What this task involves. Your task is to copy every line of this material exactly.
========
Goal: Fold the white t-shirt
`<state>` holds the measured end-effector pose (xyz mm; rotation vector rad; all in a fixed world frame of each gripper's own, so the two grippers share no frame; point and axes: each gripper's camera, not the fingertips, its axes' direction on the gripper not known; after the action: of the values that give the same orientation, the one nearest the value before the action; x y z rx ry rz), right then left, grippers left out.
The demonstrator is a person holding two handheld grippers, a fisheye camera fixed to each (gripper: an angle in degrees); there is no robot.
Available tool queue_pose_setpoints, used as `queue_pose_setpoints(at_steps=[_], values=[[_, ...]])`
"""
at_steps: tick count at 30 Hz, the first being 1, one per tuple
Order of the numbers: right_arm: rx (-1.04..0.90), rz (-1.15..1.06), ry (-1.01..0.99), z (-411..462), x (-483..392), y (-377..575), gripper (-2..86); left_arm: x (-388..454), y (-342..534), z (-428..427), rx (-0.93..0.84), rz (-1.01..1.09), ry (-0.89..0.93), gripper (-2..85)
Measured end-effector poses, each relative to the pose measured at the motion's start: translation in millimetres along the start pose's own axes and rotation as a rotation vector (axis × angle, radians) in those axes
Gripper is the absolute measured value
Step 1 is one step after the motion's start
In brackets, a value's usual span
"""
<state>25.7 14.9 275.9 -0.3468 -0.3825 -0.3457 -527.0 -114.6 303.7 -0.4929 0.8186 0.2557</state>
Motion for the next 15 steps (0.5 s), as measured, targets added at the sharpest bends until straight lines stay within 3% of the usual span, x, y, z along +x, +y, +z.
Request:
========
Exercise solution.
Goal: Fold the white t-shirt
`<state>` holds the measured end-effector pose (xyz mm; rotation vector rad; all in a fixed world frame of each gripper's own, so the two grippers share no frame; point and axes: each gripper's camera, not the fingertips, its axes' direction on the gripper not known; after the action: of the values that give the same orientation, the one nearest the value before the action; x y z rx ry rz), right then left, grippers left out.
The demonstrator is a person holding two handheld grippers, a fisheye camera fixed to each (gripper: an angle in degrees); there is no robot.
Available tool queue_pose_setpoints, used as `queue_pose_setpoints(at_steps=[_], values=[[_, ...]])`
"""
at_steps: tick count at 30 Hz, the first being 1, one per tuple
Order of the numbers: right_arm: rx (-1.04..0.90), rz (-1.15..1.06), ry (-1.01..0.99), z (-411..462), x (-483..392), y (-377..575), gripper (-2..86); left_arm: x (-388..454), y (-342..534), z (-428..427), rx (-0.93..0.84), rz (-1.01..1.09), ry (-0.89..0.93), gripper (-2..85)
Measured end-effector poses, each relative to the pose measured at the motion's start: translation in millimetres along the start pose's own axes and rotation as a rotation vector (axis × angle, radians) in those axes
Gripper is the absolute measured value
Step 1 is one step after the motion's start
In brackets, a value's usual span
"""
<state>25.7 14.9 275.9 -0.3468 -0.3825 -0.3457 -527.0 -114.6 303.7 -0.4929 0.8186 0.2557</state>
Motion for the next 15 steps (0.5 s), as measured, targets added at the sharpest bends until straight lines stay within 3% of the usual span, x, y, z along +x, +y, +z.
Request:

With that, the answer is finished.